Take the entries below and reproduce exactly the portion that begins at the line containing "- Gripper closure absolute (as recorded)" and ends at the line containing "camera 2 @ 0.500", keeping both ends, dropping pictures, and adding nothing else.

→ **Given entries**
══════════════════════════════

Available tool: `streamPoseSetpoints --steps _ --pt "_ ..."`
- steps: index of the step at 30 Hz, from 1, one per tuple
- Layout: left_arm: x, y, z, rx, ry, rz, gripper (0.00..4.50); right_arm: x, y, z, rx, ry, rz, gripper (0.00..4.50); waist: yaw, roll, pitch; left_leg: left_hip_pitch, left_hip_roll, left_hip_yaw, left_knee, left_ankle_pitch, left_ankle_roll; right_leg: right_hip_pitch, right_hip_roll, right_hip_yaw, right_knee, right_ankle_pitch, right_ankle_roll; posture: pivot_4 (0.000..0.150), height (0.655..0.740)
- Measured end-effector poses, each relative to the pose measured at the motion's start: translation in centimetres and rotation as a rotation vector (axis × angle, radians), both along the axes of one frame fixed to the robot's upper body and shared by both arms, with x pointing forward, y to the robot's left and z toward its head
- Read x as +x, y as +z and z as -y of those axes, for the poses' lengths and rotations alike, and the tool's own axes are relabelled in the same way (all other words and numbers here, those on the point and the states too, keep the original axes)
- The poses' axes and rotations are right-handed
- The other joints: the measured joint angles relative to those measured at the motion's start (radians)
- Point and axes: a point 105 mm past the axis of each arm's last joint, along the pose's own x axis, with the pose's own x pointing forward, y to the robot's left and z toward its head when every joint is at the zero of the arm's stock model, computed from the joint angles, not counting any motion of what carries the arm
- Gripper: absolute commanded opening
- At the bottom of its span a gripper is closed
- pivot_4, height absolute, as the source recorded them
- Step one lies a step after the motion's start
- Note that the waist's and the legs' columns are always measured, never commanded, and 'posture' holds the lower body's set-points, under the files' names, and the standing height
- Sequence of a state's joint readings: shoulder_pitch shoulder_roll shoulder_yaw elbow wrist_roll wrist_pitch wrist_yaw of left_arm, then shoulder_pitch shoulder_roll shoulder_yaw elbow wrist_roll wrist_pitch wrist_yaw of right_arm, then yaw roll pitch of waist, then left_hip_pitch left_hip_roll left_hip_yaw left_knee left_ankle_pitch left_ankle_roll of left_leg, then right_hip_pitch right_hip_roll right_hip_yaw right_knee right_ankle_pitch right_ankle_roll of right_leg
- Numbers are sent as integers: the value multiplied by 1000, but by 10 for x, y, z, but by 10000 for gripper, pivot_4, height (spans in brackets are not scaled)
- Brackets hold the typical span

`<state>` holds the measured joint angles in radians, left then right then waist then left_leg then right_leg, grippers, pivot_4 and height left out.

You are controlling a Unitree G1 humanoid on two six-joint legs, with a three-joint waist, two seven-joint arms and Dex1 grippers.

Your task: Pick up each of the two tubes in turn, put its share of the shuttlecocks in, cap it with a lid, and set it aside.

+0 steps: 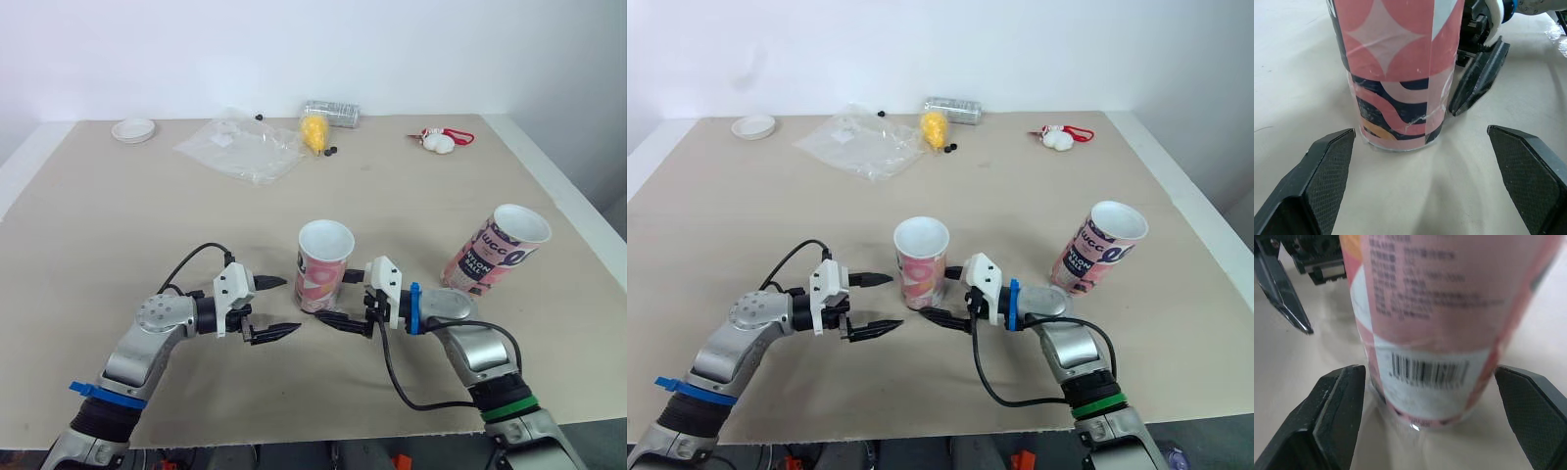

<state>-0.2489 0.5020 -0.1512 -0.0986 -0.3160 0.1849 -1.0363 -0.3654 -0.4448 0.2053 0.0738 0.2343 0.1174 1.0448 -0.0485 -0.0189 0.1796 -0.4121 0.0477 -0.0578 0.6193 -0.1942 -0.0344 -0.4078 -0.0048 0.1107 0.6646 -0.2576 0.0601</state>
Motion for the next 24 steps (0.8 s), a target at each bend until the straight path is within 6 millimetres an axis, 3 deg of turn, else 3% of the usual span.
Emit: streamPoseSetpoints --steps 24 --pt "-8 -6 -6 -2 25 -27 45000 7 -8 -35 -5 132 10 44690 -1 0 0 3 1 0 0 0 -1 1 1 0 1 1 -1 1500 7400"
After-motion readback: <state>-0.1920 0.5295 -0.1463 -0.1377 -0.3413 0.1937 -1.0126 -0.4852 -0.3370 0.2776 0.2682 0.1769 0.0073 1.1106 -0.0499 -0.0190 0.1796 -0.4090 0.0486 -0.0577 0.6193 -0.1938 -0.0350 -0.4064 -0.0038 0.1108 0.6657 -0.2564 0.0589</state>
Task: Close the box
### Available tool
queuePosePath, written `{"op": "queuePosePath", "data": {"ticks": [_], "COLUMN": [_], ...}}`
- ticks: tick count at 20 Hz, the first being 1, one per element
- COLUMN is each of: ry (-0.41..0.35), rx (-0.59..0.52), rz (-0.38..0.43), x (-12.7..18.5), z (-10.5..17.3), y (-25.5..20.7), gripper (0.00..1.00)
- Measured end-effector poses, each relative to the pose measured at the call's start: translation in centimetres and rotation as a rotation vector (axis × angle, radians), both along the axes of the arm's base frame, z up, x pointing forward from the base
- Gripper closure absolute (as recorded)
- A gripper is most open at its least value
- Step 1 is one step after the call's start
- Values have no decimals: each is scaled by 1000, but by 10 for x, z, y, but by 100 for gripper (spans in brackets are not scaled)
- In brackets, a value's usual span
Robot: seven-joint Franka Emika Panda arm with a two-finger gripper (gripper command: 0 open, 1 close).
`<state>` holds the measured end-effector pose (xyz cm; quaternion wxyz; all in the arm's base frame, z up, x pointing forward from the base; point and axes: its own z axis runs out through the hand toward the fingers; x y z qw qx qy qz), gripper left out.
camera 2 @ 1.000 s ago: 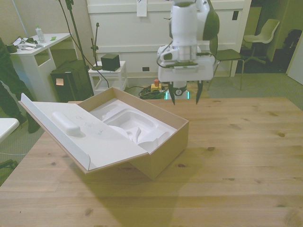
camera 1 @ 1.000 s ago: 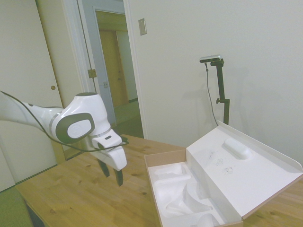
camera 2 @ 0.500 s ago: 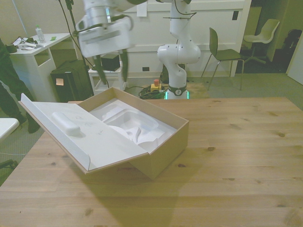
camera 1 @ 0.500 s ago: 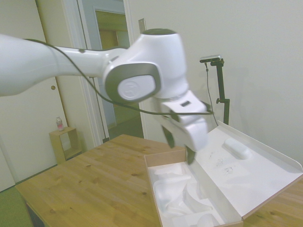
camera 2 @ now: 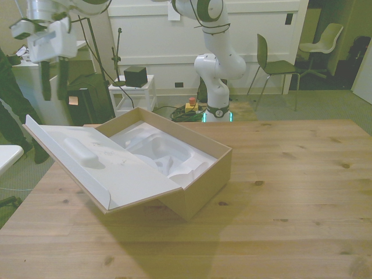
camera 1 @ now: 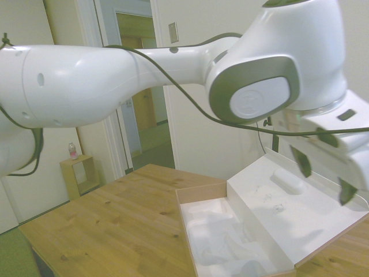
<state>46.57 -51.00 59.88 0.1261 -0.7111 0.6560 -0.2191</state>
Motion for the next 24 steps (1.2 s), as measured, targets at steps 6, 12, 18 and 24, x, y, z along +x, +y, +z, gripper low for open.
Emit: {"op": "queuePosePath", "data": {"ticks": [6, 12, 18, 24], "ry": [-65, -36, -42, -53], "rx": [-92, -85, -39, 50], "rz": [-97, -104, -37, 79], "x": [-18, -8, 18, 71], "z": [21, -15, -55, -69], "y": [-72, -111, -119, -74], "gripper": [0, 0, 0, 0]}}
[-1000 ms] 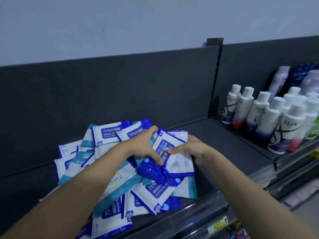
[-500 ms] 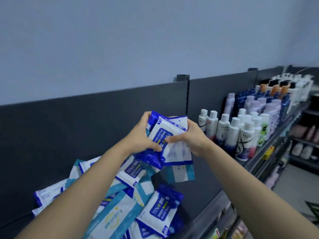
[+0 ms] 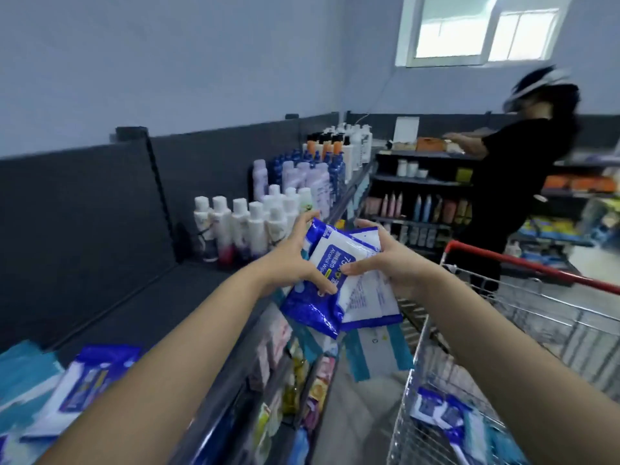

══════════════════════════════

→ **Task result**
- Gripper closure absolute (as recorded)
- A gripper is most open at its least value
- Step 1 is one step after the call's start
- Values have no decimals: each is scaled by 1000, but by 10 for x, z, y, but by 100 for gripper (spans in brackets are not scaled)
- In brackets, a value's usual span
Robot: seven-joint Franka Emika Panda arm with a two-finger gripper (gripper command: 0 open, 1 close).
`<state>` holds the measured end-effector pose (xyz cm; quaternion wxyz; all in the arm's base frame, z up, x pointing forward from the base; point and axes: its own z axis runs out through the hand toward the fingers; x y z qw qx qy qz), gripper left out.
camera 2 @ 1.000 s ago: 
camera 1 @ 1.000 s ago: 
camera 2 @ 0.500 s ago: 

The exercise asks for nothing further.